Impeachment

Tribunal decide nesta sexta sobre pedido de Witzel para produção de mais provas

Governador do Rio de Janeiro foi afastado em agosto por suspeita de corrupção. Andamento do processo será debatido pelo tribunal

Antonio Cruz / ABr
Advogados de governador afastado querem que testemunhas sejam ouvidas e provas contábeis sejam anexadas ao processo

BrasildeFato – A defesa do governador afastado Wilson Witzel (PSC) pediu que o Tribunal Especial Misto formado por desembargadores e deputados estaduais produza provas testemunhais e periciais no processo de impeachment que ele enfrenta desde junho e que agora tramita no Tribunal de Justiça do Rio (TJ-RJ).
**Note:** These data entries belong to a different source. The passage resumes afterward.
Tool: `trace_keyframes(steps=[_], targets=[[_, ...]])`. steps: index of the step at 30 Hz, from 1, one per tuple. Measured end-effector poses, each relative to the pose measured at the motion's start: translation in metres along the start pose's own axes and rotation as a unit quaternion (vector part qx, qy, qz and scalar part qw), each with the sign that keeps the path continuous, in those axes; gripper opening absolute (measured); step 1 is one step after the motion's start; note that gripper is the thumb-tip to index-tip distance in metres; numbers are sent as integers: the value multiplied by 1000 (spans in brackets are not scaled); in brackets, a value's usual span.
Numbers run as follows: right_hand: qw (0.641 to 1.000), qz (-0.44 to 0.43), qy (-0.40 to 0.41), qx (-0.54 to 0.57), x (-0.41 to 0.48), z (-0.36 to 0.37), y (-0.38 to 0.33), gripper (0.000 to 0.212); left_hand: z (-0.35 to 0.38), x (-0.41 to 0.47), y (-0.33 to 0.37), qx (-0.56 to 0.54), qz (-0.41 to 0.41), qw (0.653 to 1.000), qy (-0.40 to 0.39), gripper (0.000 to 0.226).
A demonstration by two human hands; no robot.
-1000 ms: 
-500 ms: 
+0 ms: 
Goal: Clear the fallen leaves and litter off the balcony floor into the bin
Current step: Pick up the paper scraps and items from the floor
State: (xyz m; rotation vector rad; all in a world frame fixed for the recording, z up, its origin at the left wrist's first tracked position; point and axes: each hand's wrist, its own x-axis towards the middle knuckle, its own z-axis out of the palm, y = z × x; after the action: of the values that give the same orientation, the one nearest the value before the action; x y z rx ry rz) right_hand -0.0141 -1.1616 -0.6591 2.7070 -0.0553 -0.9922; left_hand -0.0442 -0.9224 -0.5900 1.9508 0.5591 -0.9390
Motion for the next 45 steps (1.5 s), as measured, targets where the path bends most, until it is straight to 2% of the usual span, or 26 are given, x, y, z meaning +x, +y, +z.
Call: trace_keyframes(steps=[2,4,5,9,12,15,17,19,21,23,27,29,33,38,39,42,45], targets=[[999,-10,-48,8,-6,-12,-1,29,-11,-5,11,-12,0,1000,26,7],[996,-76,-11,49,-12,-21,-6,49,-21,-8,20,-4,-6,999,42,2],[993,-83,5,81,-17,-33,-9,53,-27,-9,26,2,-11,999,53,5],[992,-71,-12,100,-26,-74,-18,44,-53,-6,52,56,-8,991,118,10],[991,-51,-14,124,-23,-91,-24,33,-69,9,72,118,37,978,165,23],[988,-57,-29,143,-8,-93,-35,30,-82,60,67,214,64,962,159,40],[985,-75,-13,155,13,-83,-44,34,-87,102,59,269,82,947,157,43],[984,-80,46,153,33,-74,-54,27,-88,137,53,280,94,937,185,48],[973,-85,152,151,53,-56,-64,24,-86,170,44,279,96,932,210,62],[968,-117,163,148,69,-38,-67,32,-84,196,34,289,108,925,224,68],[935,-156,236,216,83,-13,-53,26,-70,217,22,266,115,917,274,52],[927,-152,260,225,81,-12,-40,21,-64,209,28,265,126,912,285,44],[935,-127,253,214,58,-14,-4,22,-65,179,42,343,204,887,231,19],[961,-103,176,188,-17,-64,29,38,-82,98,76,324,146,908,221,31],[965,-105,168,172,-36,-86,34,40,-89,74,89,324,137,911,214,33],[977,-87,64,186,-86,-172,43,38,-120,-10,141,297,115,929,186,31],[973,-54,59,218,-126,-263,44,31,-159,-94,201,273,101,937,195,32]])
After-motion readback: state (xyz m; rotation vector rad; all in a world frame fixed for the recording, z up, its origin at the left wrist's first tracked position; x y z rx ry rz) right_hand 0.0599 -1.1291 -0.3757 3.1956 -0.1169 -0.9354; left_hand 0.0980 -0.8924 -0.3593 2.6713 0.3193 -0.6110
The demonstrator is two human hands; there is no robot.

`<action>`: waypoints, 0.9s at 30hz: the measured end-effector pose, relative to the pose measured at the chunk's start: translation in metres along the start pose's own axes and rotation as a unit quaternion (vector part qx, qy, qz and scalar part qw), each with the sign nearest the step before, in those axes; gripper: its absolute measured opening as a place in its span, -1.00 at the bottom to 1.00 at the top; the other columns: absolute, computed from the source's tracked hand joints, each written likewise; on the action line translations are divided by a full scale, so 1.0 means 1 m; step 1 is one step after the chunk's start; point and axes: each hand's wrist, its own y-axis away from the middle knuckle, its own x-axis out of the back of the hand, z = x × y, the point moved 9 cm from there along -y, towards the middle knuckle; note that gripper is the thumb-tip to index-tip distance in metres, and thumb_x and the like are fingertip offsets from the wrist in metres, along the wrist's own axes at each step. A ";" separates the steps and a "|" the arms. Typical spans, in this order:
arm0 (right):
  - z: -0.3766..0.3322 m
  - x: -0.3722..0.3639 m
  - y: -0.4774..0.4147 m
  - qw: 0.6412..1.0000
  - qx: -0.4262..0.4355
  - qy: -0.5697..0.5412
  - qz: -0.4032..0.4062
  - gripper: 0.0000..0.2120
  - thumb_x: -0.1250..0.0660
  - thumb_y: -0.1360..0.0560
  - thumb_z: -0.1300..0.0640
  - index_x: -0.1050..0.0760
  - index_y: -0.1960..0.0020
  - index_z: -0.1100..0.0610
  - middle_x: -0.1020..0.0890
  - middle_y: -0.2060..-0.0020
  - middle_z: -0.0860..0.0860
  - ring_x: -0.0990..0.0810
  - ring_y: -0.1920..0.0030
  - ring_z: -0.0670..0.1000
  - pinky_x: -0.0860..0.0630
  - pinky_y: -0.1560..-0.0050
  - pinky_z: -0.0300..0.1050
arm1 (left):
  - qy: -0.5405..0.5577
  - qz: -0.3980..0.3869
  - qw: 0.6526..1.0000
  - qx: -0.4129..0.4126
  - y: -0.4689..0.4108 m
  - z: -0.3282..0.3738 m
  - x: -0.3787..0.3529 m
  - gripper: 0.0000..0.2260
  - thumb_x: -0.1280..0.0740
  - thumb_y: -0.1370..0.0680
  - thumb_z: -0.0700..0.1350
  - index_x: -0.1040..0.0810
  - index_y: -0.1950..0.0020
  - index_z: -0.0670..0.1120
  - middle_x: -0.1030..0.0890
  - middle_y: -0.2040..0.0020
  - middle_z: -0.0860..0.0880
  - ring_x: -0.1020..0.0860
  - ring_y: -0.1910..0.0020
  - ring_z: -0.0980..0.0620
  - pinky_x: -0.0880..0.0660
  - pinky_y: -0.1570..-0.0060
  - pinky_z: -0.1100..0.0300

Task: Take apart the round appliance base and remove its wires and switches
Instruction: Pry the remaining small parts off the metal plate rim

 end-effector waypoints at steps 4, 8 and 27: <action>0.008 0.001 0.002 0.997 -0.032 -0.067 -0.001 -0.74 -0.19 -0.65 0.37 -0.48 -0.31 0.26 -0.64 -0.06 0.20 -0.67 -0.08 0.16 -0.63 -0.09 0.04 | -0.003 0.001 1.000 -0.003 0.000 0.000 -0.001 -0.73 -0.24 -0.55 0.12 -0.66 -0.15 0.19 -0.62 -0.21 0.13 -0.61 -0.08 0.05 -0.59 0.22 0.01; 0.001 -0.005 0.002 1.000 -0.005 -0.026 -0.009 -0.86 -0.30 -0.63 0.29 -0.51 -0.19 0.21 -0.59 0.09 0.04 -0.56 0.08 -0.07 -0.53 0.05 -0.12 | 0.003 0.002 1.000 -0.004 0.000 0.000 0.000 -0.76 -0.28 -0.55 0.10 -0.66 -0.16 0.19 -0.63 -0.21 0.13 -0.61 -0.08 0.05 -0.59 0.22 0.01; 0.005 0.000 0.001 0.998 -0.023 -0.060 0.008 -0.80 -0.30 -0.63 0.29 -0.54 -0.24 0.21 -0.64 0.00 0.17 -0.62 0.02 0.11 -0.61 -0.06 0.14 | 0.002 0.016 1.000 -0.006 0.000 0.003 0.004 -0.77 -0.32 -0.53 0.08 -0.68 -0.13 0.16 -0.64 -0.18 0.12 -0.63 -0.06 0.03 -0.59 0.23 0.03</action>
Nesta sexta-feira (4), às 11h, a comissão de cinco deputados da Assembleia Legislativa do Rio (Alerj) e cinco magistrados do TJ-RJ se reúnem para decidir sobre a produção de provas da defesa e da acusação, que serão analisadas primeiramente pelo relator do processo, deputado estadual Waldeck Carneiro (PT).

“O governador afastado apresentou sua defesa e agora teremos uma nova rodada com a aprovação do calendário de instrução do processo, ou seja, a sequência das testemunhas que serão ouvidas e o conjunto de outras provas que poderão ser produzidas no transcurso do processo”, explicou o relator à imprensa.

Os advogados de Witzel, afastado do cargo de governador do estado desde o dia 28 de agosto por suspeitas de desvio de recursos na área da saúde, pedem que testemunhas seja ouvidas e que provas contábeis e de engenharia sejam anexadas ao processo.

Denúncia contra Witzel

No último dia 5, o Tribunal Especial Misto aceitou, por unanimidade, a denúncia contra Witzel pelo crime de responsabilidade e decidiu pela continuidade do processo de impeachment.

Na sessão, também foi decidido que Witzel, já na condição de denunciado e com a determinação para ficar afastado do cargo até o fim do processo, deveria deixar a residência oficial do Palácio das Laranjeiras e ter os vencimentos reduzidos em um terço.

O Tribunal Especial Misto é composto pelos desembargadores Teresa Castro Neves, Maria da Glória Bandeira de Mello, Inês da Trindade, José Carlos Maldonado e Fernando Foch e pelos deputados estaduais Waldeck Carneiro (PT), relator do processo, Alexandre Freitas (Novo), Chico Machado (PSD), Dani Monteiro (Psol) e Carlos Macedo (Republicanos).